My default plan since I was 6 has been to join an ashram/monastery/church. In reality, I am probably too socially orientated and unpredictably creative for the cloistered, contemplative lifestyle. Yet I am a seeker of peace and a quiet revolutionary - not in a political sense but in the most fundamental way of becoming one's Self. When I discovered tea ceremony about 7 years ago, I felt that it was integral to my journey of knowing thyself. It therefore made sense when I learned that tea has been a monks friend for over 5000 years.
And of course, along with many others, I am totally disillusioned with 21st century Western culture. For most of my life I have struggled to find my basic values reflected in the cake-face-glamour/consumer driven culture we live in. There are, however, more and more rays of light streaming forth from the cracks in The Wall these days and it's exciting. I am finding in riding the rays, we can find ways to live authentically, humanely, and joyously. Being a tea monk is my way-ray and I am having fun sharing it with other people. Tea is teaching me about simplicity, optimism, tranquility, harmony, compassion and gratitude. Tea or bust, man.

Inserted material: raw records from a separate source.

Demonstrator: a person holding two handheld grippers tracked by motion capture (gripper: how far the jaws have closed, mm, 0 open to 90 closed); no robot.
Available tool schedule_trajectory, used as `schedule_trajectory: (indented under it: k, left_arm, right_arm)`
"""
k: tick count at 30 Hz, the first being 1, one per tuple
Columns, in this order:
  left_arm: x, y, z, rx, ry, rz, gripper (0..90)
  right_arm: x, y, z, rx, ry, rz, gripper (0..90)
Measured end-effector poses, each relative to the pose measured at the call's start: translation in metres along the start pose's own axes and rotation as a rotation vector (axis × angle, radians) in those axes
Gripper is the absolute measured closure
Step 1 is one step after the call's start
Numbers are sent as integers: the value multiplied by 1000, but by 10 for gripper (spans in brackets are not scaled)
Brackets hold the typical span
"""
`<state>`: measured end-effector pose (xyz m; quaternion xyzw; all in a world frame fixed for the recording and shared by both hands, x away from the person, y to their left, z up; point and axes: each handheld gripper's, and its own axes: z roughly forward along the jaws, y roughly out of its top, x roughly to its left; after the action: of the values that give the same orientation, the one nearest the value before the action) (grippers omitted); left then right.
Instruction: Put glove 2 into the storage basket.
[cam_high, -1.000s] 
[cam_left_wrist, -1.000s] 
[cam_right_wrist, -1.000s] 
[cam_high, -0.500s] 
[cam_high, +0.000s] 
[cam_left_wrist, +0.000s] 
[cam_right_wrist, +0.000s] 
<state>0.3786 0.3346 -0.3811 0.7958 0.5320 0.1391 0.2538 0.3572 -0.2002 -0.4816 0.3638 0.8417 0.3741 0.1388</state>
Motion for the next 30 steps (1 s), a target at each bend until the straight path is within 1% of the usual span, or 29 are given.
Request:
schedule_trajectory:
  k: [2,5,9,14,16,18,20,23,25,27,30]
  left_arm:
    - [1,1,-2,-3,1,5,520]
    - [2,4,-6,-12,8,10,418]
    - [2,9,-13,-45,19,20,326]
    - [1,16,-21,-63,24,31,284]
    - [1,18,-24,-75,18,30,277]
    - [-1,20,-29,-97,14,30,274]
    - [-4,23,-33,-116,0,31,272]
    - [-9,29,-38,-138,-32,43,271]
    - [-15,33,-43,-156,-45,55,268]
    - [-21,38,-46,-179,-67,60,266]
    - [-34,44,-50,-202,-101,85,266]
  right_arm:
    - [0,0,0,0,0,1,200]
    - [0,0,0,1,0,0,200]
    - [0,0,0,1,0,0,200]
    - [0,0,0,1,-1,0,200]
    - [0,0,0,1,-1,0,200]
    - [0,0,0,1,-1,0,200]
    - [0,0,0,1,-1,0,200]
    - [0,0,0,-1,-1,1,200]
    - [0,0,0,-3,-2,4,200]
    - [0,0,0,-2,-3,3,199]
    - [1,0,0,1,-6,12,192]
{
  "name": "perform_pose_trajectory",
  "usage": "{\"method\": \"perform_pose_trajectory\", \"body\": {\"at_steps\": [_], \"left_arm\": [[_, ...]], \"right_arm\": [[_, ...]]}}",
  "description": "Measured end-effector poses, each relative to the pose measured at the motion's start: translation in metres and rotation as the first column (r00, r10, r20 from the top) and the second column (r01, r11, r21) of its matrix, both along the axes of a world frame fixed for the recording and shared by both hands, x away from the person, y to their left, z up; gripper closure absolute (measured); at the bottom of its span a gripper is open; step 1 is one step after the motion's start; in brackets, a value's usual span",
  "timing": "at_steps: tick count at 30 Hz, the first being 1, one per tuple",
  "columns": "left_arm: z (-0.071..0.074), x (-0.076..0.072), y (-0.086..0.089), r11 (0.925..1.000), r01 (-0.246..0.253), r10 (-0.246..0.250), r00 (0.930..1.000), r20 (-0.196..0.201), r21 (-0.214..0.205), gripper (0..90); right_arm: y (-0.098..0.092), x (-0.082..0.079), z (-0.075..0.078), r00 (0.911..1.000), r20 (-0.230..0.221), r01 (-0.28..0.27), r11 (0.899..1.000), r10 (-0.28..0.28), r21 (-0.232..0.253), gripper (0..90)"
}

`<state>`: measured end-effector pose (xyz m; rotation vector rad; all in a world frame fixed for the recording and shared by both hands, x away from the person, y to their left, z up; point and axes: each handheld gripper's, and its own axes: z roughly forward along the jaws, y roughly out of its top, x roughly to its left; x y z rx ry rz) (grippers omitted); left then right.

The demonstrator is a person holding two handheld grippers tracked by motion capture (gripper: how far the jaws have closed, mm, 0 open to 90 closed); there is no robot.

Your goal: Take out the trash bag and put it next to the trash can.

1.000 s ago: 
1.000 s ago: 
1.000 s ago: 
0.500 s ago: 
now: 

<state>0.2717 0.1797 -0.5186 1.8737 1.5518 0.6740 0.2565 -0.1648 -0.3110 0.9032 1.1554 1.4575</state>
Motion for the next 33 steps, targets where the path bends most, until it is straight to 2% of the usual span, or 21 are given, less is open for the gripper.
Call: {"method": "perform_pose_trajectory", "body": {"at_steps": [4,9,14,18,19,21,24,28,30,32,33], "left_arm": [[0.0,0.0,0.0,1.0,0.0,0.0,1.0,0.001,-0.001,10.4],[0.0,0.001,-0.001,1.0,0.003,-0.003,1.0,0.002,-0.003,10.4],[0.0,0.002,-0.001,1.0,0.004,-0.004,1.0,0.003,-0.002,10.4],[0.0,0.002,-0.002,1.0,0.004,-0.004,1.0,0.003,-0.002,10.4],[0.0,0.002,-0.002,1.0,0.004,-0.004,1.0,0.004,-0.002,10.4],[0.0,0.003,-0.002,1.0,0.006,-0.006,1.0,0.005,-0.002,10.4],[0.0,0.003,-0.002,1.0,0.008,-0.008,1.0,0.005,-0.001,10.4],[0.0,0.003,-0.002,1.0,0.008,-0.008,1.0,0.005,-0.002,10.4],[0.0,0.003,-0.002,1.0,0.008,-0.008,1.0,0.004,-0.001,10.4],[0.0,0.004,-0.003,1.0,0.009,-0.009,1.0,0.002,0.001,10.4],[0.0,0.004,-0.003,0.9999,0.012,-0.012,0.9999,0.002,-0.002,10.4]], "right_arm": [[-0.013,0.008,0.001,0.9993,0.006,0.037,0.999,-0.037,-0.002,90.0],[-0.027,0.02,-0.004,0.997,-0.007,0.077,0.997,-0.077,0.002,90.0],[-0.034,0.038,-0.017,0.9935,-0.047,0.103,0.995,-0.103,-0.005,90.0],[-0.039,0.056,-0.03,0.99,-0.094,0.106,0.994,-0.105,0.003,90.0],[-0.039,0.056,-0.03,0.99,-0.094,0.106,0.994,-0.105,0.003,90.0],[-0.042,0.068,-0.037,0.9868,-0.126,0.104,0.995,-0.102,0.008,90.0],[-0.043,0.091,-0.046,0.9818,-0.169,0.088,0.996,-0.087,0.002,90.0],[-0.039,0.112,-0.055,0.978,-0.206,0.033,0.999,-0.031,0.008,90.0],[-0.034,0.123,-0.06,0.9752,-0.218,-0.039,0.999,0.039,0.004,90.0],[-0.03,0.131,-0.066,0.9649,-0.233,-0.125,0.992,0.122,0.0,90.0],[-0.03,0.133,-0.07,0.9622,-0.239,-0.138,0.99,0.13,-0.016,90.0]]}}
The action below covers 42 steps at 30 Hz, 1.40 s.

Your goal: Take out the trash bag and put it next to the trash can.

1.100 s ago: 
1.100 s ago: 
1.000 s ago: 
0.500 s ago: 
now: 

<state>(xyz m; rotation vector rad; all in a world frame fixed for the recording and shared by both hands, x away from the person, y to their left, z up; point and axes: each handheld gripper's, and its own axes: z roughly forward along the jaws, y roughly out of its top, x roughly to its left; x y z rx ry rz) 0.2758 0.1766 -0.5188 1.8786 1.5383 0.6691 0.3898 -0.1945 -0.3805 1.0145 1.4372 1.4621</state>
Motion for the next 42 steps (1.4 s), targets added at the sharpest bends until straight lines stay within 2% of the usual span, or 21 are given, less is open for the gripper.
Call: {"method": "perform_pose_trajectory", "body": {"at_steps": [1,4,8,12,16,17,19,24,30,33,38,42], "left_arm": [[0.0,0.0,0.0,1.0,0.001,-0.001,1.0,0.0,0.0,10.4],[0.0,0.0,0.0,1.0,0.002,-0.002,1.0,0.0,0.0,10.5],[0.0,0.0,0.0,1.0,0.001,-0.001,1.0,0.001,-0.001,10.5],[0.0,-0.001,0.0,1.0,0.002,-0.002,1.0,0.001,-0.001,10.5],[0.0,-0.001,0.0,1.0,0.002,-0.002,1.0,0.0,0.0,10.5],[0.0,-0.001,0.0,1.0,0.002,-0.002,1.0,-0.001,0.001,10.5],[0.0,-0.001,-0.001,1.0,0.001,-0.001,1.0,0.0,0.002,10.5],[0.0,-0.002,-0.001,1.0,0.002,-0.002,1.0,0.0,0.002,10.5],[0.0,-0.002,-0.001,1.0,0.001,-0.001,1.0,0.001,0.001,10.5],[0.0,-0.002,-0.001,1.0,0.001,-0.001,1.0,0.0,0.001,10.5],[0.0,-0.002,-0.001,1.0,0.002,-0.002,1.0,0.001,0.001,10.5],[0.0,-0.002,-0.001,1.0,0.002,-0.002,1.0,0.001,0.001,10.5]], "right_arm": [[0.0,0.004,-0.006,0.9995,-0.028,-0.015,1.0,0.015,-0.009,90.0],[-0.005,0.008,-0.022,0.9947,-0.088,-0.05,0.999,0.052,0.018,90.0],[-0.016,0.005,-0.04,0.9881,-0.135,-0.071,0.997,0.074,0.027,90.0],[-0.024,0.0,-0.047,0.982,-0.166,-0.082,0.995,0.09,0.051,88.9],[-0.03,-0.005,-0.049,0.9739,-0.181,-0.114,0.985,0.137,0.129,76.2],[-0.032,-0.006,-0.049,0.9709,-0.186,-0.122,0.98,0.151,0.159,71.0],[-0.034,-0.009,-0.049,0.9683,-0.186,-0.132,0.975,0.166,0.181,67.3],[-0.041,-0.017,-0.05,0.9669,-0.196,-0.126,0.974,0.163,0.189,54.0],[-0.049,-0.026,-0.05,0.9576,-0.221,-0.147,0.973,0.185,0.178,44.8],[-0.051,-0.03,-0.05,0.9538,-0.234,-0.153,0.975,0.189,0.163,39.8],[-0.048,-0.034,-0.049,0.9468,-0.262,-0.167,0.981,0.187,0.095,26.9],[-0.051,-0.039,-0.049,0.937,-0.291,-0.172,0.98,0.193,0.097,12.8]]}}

But, with everything said, I sense that there is something more at work here that I am not aware of, a deeper mystery that I have given myself to that some call the Way of Tea, and I feel it's intrinsically connected to the Tao/Source of Everything that is Beyond my Comprehension. To be honest, I am not sure what it is or what it means. I am not a tea-hipster nor is this a PR - identity, I actually want to live it out and see where it takes me spiritually and in service to others. So I surrender to the Guru's feet in the form of the Tea Ancestor as the provider for all my experiences from the people I meet to the food I eat. I have tried the '9 to 5' for decades and found it to be anti-Self; I think this is as worthy of a human experiment, if not a whole lot kinder.